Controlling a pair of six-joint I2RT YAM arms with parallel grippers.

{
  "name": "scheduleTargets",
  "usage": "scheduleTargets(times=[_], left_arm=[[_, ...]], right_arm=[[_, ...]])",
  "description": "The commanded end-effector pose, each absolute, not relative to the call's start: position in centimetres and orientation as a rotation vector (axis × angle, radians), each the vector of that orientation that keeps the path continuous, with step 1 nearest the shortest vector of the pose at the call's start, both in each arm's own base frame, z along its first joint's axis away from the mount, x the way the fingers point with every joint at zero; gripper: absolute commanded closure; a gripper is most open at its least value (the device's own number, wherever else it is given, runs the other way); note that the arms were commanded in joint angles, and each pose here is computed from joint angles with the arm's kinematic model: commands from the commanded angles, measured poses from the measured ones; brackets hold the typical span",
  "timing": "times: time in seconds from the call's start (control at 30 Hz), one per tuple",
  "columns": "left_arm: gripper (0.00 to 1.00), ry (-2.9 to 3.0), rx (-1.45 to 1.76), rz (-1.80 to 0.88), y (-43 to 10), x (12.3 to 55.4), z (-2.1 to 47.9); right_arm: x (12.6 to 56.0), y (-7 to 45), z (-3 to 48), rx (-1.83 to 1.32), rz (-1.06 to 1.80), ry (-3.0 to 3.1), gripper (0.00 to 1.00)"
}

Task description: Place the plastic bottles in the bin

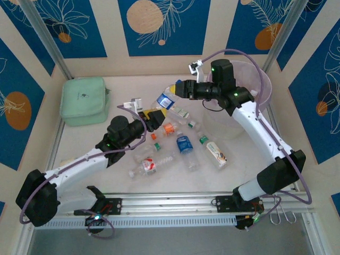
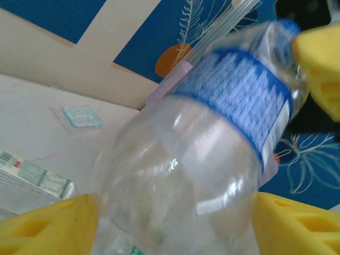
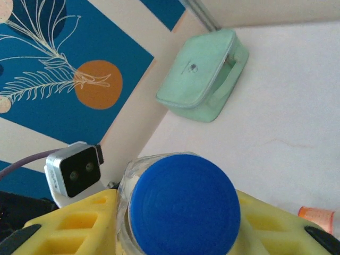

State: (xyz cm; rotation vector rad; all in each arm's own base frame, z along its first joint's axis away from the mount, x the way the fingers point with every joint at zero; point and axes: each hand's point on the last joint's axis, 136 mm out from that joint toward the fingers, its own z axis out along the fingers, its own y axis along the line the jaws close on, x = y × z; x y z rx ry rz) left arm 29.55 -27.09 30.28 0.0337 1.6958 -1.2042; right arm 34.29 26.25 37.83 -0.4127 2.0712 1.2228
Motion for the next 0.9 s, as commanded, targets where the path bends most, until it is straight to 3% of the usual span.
scheduleTargets(times=[0.0,0.2,0.37,0.63,0.87], left_arm=[[0.16,1.739,0.027,-1.152,-26.3,29.3,29.5],[0.05,1.893,0.043,-1.053,-25.3,28.3,25.9],[0.00,2.165,0.096,-0.821,-23.4,27.1,20.4],[0.00,2.451,0.113,-0.543,-21.2,26.0,14.4],[0.00,2.459,0.118,-0.465,-20.6,26.3,13.4]], right_arm=[[35.3,22.6,43.2,-0.421,1.060,1.918,0.66],[36.0,15.3,48.3,-0.309,0.789,1.842,0.67],[36.7,8.8,48.5,-0.212,0.351,1.864,0.70],[39.3,-0.3,44.2,-0.064,-0.064,2.028,0.78],[39.7,-3.2,39.2,0.026,-0.024,2.144,0.87]])
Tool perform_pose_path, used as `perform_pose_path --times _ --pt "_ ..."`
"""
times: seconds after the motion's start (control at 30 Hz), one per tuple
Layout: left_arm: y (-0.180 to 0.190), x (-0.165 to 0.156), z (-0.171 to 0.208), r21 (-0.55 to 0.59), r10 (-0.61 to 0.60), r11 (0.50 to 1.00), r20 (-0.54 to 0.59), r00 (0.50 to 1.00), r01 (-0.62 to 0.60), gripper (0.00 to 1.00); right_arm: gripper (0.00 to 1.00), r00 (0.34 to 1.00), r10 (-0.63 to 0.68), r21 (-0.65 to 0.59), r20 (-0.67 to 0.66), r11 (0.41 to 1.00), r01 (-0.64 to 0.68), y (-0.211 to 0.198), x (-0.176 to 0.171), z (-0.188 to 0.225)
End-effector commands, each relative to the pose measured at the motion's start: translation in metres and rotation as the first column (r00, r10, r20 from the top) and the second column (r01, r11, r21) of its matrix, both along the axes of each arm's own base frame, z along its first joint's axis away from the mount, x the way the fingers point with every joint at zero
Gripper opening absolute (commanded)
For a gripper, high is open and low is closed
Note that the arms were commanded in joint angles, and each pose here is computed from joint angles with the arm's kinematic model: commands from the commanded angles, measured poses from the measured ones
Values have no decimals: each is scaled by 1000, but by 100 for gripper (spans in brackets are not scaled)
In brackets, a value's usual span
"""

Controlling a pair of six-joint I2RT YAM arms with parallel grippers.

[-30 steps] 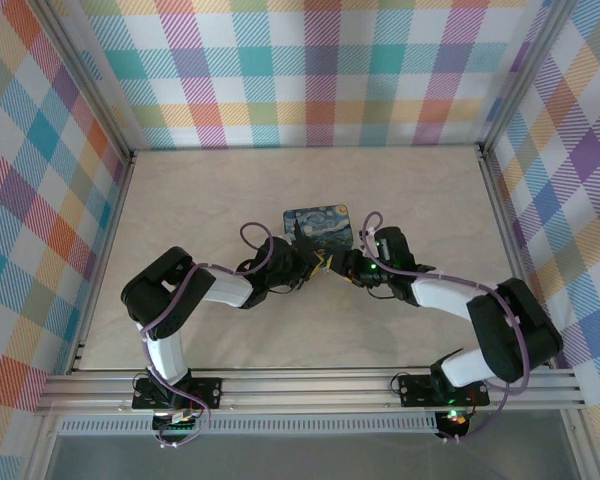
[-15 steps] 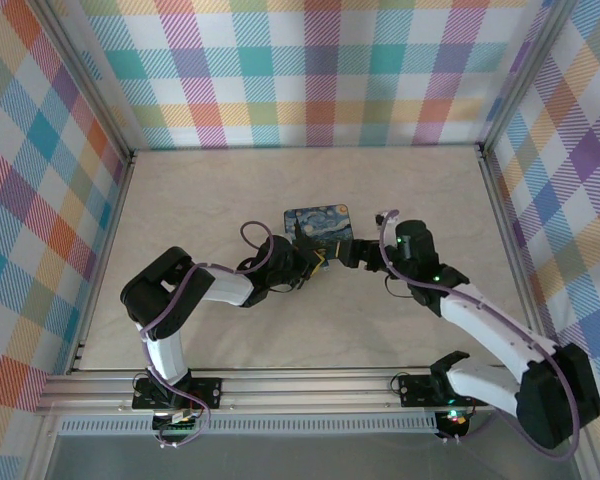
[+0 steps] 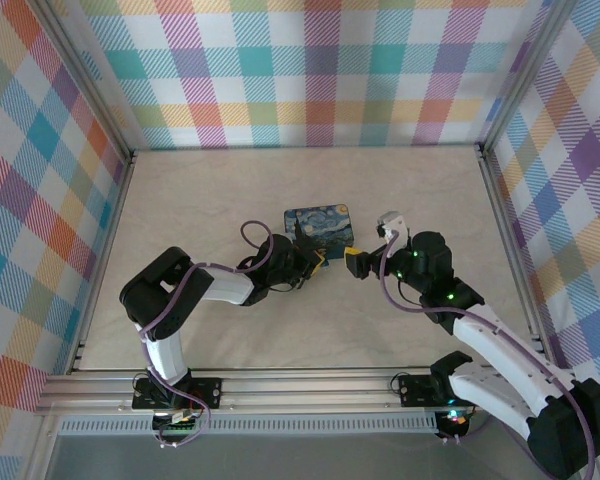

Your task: Unlock a padlock with a key

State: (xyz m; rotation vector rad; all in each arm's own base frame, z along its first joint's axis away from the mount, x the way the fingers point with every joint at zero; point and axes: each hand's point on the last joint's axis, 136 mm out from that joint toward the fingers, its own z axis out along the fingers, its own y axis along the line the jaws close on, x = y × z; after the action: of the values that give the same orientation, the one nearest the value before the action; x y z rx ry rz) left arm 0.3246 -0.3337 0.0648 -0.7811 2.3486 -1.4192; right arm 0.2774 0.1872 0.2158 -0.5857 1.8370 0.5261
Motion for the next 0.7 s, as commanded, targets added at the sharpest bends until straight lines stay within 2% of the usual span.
perform_pose_path --times 0.0,0.13,0.37,0.67 --pt "-4 -6 6 -3 -8 1000 -15 1000 8 3 100 986 95 -100 135 992 -82 6 -3 17" --pt "-4 -7 5 -3 -5 1000 -23 1000 5 3 100 960 198 -219 198 964 -153 15 -13 10" --pt "-4 -7 6 -10 -1 1000 -32 1000 0 3 100 902 362 -445 234 865 -232 29 -27 -19" --pt "-3 -7 5 -9 8 1000 -38 999 -8 3 100 849 500 -677 173 686 -266 45 -29 -75"
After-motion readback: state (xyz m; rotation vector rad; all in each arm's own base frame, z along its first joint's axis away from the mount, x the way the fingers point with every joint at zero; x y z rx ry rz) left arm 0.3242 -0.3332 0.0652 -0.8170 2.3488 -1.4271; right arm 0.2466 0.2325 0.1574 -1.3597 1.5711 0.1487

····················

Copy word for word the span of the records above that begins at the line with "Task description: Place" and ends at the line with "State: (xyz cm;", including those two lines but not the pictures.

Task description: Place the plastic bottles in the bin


State: (xyz cm; rotation vector rad; all in each arm's own base frame, z along its first joint's axis away from the mount, x the way the fingers point with every joint at zero; point and axes: each hand's point on the last joint's axis, 136 mm out from that joint toward the fingers, its own z axis out along the fingers, its own y axis along the line the jaws close on, x = y × z; x y z rx ry rz) left arm 29.55 -27.09 30.28 0.0337 1.6958 -1.2042; right arm 34.29 26.25 37.83 -0.4127 2.0712 1.2228

This exercise has nothing further to it.